◆ **WHAT IS REQUIRED**:
Using the records that follow, work out the number of lines with the word "target" in them; reply with that number only.

◆ **Saved entries**:

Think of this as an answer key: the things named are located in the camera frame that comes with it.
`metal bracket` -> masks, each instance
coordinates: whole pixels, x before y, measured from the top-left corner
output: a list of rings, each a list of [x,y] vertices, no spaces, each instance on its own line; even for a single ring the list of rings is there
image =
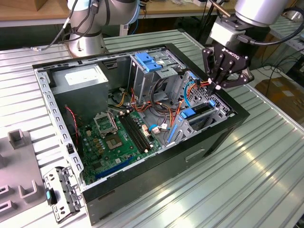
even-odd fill
[[[79,212],[84,206],[79,185],[70,166],[56,167],[44,175],[48,191],[52,190],[56,197],[56,204],[52,206],[56,222],[59,224]]]

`power cable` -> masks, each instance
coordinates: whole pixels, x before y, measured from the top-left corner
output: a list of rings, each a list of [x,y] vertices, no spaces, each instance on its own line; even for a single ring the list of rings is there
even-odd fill
[[[296,11],[299,12],[302,17],[304,17],[304,9],[298,8],[298,7],[289,7],[283,11],[283,13],[289,12],[289,11]],[[256,41],[254,39],[251,39],[250,37],[247,37],[246,35],[239,35],[237,39],[243,43],[251,44],[251,45],[257,45],[257,46],[269,46],[269,45],[276,45],[276,44],[281,44],[284,43],[296,35],[298,35],[302,30],[304,29],[304,20],[301,22],[301,25],[290,35],[288,35],[285,38],[282,38],[281,40],[278,41],[272,41],[272,42],[260,42]]]
[[[45,51],[45,50],[49,49],[58,40],[58,38],[60,37],[60,35],[64,32],[65,28],[67,27],[67,24],[71,20],[71,17],[72,17],[72,15],[74,13],[74,10],[75,10],[77,2],[78,2],[78,0],[75,0],[74,4],[72,6],[71,12],[70,12],[69,16],[67,17],[64,25],[62,26],[62,28],[59,31],[59,33],[57,34],[57,36],[53,39],[53,41],[47,47],[43,47],[43,48],[41,48],[41,47],[30,47],[30,48],[29,47],[25,47],[25,48],[26,49],[29,48],[29,49],[31,49],[33,51]]]

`red cable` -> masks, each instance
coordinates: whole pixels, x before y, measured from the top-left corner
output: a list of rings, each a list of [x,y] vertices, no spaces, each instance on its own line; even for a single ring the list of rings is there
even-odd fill
[[[75,131],[76,131],[76,144],[78,145],[78,134],[77,134],[78,127],[77,127],[77,124],[76,124],[75,114],[72,112],[72,110],[69,107],[65,106],[65,108],[71,113],[71,115],[73,117],[74,124],[75,124]]]

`white label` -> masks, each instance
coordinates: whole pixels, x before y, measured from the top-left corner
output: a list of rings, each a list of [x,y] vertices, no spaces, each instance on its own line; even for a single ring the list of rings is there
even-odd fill
[[[73,73],[66,74],[67,83],[72,86],[83,82],[96,80],[98,73],[95,69],[81,70]]]
[[[283,84],[281,82],[278,82],[278,81],[274,81],[272,83],[275,84],[275,86],[277,86],[277,87],[283,86]]]
[[[290,92],[289,90],[284,90],[283,93],[286,95],[286,96],[294,96],[294,94],[292,92]]]
[[[161,125],[161,128],[162,128],[162,129],[167,129],[167,126],[168,126],[168,125],[167,125],[166,123],[163,123],[163,124]]]

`aluminum table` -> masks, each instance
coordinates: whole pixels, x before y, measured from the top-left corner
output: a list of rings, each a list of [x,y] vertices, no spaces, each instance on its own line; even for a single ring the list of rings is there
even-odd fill
[[[270,26],[270,34],[278,39],[282,39],[293,33],[300,26],[300,24],[300,22],[293,22],[283,16],[280,16],[276,23]],[[294,48],[296,51],[304,49],[304,41],[300,40],[300,35],[303,33],[303,31],[300,32],[294,38],[286,41],[285,43]]]
[[[201,68],[202,46],[177,30],[105,39],[110,51],[173,43]],[[71,58],[63,45],[0,52],[0,136],[30,131],[41,175],[66,162],[31,65]],[[293,227],[304,213],[304,129],[249,85],[228,93],[250,112],[212,155],[94,227]],[[90,227],[85,208],[57,225],[46,202],[0,227]]]

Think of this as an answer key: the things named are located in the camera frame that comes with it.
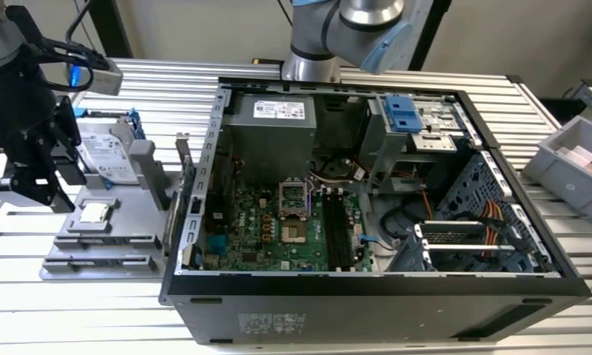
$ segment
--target white label
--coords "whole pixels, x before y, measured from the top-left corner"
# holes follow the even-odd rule
[[[365,172],[367,172],[367,171],[365,171],[363,168],[357,168],[357,171],[355,172],[353,178],[355,178],[357,181],[361,181],[363,178],[364,178],[364,173],[365,173]]]
[[[80,151],[85,150],[100,176],[113,183],[138,182],[122,142],[116,136],[85,132],[81,141]]]
[[[305,119],[305,103],[287,101],[257,101],[254,118]]]
[[[240,313],[242,334],[300,334],[305,327],[304,313]]]

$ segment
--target aluminum profile table
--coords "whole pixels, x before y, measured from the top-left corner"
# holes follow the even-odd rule
[[[86,93],[78,106],[140,111],[156,158],[178,169],[174,135],[188,133],[198,158],[218,76],[279,78],[276,65],[189,64],[117,60],[125,72],[120,96]],[[372,76],[343,69],[345,84],[463,89],[492,130],[508,161],[520,170],[537,142],[559,124],[525,85],[495,75],[388,72]],[[592,289],[592,220],[579,215],[540,186],[523,179],[544,218]],[[77,188],[68,193],[74,196]],[[201,347],[173,308],[157,303],[160,280],[46,283],[38,277],[65,216],[45,207],[18,208],[0,202],[0,351],[54,354],[68,351],[109,354],[592,354],[592,299],[497,344],[415,348],[405,344],[264,345]]]

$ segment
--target gray plastic bin
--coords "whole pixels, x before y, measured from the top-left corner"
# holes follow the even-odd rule
[[[592,217],[592,123],[575,118],[539,148],[524,174]]]

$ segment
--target wall
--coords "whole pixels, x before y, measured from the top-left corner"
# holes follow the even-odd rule
[[[276,0],[120,0],[120,6],[144,58],[285,58],[291,28]],[[536,94],[560,95],[592,77],[592,0],[453,0],[424,69],[519,74]]]
[[[592,78],[592,0],[453,0],[424,69],[517,74],[561,95]]]
[[[291,27],[276,0],[121,0],[118,6],[144,58],[249,63],[288,53]]]

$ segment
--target case label
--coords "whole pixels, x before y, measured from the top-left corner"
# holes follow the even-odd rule
[[[307,314],[240,313],[238,327],[242,334],[300,334]]]
[[[281,118],[288,120],[305,119],[305,103],[288,101],[257,101],[254,118]]]

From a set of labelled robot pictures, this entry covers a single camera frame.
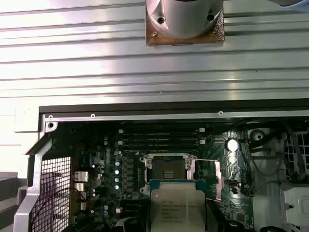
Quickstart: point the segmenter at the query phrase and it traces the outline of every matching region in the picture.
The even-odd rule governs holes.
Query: cpu socket
[[[145,186],[140,192],[150,195],[150,179],[193,180],[196,156],[186,153],[148,154],[140,157],[145,164]]]

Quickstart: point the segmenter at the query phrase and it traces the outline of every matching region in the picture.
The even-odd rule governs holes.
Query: metal side panel
[[[224,44],[147,47],[144,0],[3,1],[0,104],[309,98],[309,14],[224,8]]]
[[[31,211],[41,194],[42,159],[52,147],[50,139],[35,155],[33,184],[27,189],[27,195],[14,216],[14,232],[27,232],[30,226]]]

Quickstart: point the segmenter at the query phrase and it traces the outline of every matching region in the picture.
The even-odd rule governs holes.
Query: green circuit board
[[[75,170],[89,170],[86,186],[89,204],[83,214],[109,226],[114,226],[119,218],[141,216],[147,210],[149,196],[140,191],[145,186],[145,164],[140,158],[148,154],[160,157],[160,154],[187,153],[198,159],[220,162],[225,181],[220,201],[216,200],[219,180],[215,175],[214,162],[196,161],[194,177],[206,180],[206,198],[216,200],[227,219],[240,221],[246,228],[253,229],[253,204],[248,194],[252,184],[250,166],[240,152],[231,155],[225,149],[227,139],[246,139],[247,131],[213,133],[224,127],[220,123],[201,122],[114,122],[79,128],[89,134],[82,139]],[[231,189],[228,184],[231,179],[240,184]],[[116,209],[120,208],[126,208],[126,211],[116,213]]]

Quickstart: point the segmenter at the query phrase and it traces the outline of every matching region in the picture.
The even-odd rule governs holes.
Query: motherboard
[[[245,129],[225,131],[222,123],[203,122],[90,128],[74,131],[84,136],[73,159],[73,223],[85,217],[109,228],[122,218],[147,223],[151,180],[204,180],[205,200],[214,200],[228,220],[254,228],[250,157],[239,149],[248,137]]]

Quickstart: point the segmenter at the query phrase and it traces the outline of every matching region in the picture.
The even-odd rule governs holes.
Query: metal mesh
[[[32,232],[60,232],[69,224],[71,158],[42,162],[40,197],[32,209]]]
[[[303,155],[306,163],[306,174],[309,174],[309,133],[306,131],[297,132],[295,134],[298,139],[301,154]],[[298,170],[295,146],[293,144],[292,138],[289,135],[284,154],[285,158],[290,162],[291,166],[294,167],[295,170]]]

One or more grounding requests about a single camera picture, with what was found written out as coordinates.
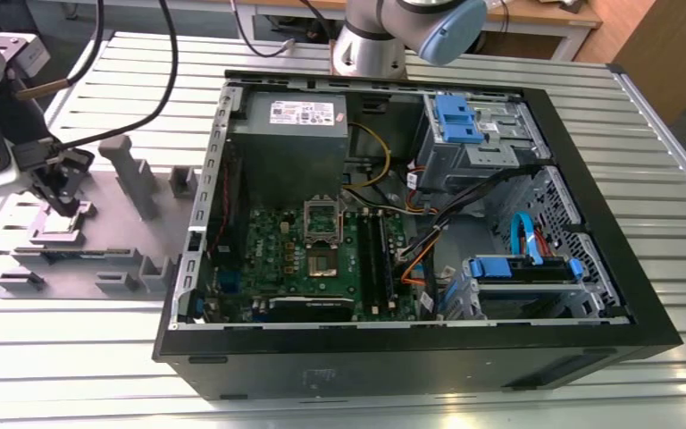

◆ **REPLY TO THE TASK**:
5